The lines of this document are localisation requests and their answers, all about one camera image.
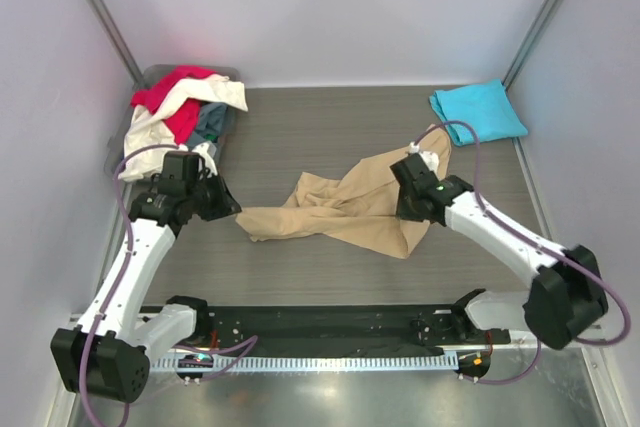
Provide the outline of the beige t shirt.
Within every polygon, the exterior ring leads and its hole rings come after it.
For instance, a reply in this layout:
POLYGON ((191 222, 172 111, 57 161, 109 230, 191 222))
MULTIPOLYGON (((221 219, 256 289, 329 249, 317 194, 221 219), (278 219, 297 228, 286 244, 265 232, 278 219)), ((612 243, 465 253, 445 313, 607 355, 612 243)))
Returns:
POLYGON ((406 259, 430 227, 396 217, 399 184, 391 166, 407 153, 401 147, 363 158, 339 180, 304 172, 282 206, 247 207, 236 223, 254 242, 322 234, 406 259))

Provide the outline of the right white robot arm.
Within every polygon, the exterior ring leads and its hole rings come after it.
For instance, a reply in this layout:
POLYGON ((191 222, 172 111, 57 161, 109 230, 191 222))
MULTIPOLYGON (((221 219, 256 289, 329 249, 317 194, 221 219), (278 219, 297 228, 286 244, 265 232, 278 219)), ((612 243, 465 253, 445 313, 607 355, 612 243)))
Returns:
POLYGON ((506 265, 523 291, 472 296, 450 319, 451 331, 471 343, 486 330, 528 331, 545 346, 561 350, 608 311, 592 253, 566 249, 533 234, 495 211, 473 187, 450 176, 398 174, 396 214, 403 220, 438 223, 480 245, 506 265))

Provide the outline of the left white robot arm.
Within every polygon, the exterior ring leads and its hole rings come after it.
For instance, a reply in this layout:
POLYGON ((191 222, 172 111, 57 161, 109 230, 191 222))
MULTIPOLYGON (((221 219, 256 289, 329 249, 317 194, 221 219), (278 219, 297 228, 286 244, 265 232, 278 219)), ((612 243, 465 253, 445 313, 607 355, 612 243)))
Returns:
POLYGON ((121 248, 90 307, 73 328, 58 329, 51 352, 64 387, 123 403, 136 401, 151 365, 174 346, 198 347, 213 322, 203 299, 176 295, 150 320, 138 319, 150 284, 192 216, 205 221, 239 213, 220 175, 163 176, 131 204, 121 248))

—————

## PROBLEM
Go over the listing above and copy out each line that includes "robot".

## RESULT FOR THIS TASK
Provide the outline of the right white robot arm.
Provide the outline of the left white robot arm.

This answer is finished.